¿Por qué no actuamos –de verdad, en serio– para poner freno al calentamiento global? En su ensayo ‘Darse cuenta’, Belén Gopegui plantea una posible respuesta a esta cuestión al argumentar que son necesarias tres etapas para reaccionar: primero es necesario saber que se está haciendo algo mal; después darse cuenta de que no se quiere seguir haciendo; y finalmente está el paso adicional, el más difícil de dar y que plasma citando a Bernard Shaw: «Nadie acepta nunca verdades incómodas hasta que la posibilidad de una escapatoria le ilumina». Es decir, que, además de saber y darse cuenta, es necesario encontrar una alternativa hacia la que virar. Sin embargo, en este contexto no parece el caso: conocemos la escapatoria –minimizar las emisiones de gases invernadero– y cómo llevarla a cabo. Y aun así, seguimos sin reaccionar.

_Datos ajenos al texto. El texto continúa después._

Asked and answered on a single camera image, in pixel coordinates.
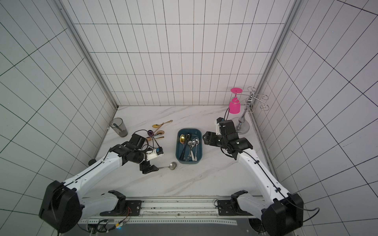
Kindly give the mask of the teal plastic storage box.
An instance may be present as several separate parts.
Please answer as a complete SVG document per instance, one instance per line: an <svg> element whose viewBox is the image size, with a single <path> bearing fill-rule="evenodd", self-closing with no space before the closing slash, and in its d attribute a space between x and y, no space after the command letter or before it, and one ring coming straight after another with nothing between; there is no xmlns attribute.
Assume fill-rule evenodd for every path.
<svg viewBox="0 0 378 236"><path fill-rule="evenodd" d="M202 133L196 128L178 131L176 159L182 164L198 164L202 159Z"/></svg>

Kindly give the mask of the rose gold spoon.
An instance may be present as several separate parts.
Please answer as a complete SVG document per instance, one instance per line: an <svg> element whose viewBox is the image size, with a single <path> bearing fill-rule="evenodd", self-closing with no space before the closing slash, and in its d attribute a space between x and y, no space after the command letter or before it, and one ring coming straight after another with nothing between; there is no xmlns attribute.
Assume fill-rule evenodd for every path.
<svg viewBox="0 0 378 236"><path fill-rule="evenodd" d="M160 137L164 134L165 132L163 130L158 130L156 132L149 132L149 137Z"/></svg>

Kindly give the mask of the large silver spoon front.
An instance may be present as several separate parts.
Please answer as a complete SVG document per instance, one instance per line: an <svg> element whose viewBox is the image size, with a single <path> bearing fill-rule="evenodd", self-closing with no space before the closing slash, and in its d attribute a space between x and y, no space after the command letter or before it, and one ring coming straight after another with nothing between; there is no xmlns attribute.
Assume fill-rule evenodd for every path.
<svg viewBox="0 0 378 236"><path fill-rule="evenodd" d="M175 170L177 168L176 162L171 162L167 167L159 167L159 169L168 168L169 170Z"/></svg>

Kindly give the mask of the small silver spoon front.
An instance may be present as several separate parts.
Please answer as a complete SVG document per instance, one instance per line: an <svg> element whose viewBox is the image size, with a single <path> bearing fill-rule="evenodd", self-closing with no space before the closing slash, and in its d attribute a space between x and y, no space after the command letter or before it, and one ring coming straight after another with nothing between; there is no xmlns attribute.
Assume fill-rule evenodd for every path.
<svg viewBox="0 0 378 236"><path fill-rule="evenodd" d="M188 146L190 148L189 159L191 161L195 161L195 156L194 156L194 153L193 153L193 147L195 146L195 141L194 140L189 141Z"/></svg>

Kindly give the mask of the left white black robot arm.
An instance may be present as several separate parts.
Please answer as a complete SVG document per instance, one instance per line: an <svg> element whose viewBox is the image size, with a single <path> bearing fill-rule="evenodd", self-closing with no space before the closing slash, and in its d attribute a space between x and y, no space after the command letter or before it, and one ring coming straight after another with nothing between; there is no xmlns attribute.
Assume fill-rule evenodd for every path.
<svg viewBox="0 0 378 236"><path fill-rule="evenodd" d="M132 134L129 141L111 147L104 157L79 174L63 182L50 183L42 200L39 218L58 233L66 233L80 220L95 214L125 214L128 211L126 197L116 190L94 198L85 198L85 195L104 177L128 162L138 164L143 174L158 171L158 167L150 161L162 156L163 148L157 146L143 149L146 142L146 138Z"/></svg>

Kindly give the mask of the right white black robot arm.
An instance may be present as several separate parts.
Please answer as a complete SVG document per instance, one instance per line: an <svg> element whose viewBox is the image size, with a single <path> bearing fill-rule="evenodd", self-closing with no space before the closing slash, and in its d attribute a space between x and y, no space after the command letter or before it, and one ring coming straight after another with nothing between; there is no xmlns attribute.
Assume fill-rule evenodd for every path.
<svg viewBox="0 0 378 236"><path fill-rule="evenodd" d="M252 144L239 137L233 121L218 118L216 131L207 131L202 138L205 145L220 147L223 154L243 166L263 196L258 199L246 190L232 194L230 208L235 214L249 213L256 217L271 236L284 236L303 226L302 198L291 194L275 179Z"/></svg>

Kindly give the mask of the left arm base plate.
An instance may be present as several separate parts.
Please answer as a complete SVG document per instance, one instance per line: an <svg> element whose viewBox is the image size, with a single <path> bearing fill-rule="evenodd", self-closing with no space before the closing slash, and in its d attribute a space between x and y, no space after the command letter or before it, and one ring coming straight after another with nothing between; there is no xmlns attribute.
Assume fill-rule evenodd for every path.
<svg viewBox="0 0 378 236"><path fill-rule="evenodd" d="M140 200L119 200L111 211L101 212L100 216L139 216L142 201Z"/></svg>

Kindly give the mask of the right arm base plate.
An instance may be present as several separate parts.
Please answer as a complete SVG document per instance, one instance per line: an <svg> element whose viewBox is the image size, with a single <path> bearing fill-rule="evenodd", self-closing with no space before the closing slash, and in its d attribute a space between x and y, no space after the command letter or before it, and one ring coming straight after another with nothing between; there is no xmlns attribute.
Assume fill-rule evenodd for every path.
<svg viewBox="0 0 378 236"><path fill-rule="evenodd" d="M214 205L220 216L248 215L240 209L235 200L215 200Z"/></svg>

¿Por qué no nos decidimos a actuar y a tomar las medidas necesarias ante los cada vez más evidentes y recurrentes efectos del cambio climático?
Otra posible respuesta, menos condescendiente con nosotros mismos pero seguramente más apegada a la realidad, es la que ofrece un reciente estudio efectuado por expertos en comunicación de la Universidad de Boston según el cual, pese a que cada día somos testigos a través de los medios de comunicación de huracanes, pavorosos incendios, desastres naturales, migrantes obligados a abandonar su hogar por culpa de riadas o lluvias torrenciales, muertos a consecuencia de intensas olas de calor y todo tipo de trágicas manifestaciones del cambio climático, no tomamos medidas porque no sufrimos las consecuencias de forma directa, en primera persona.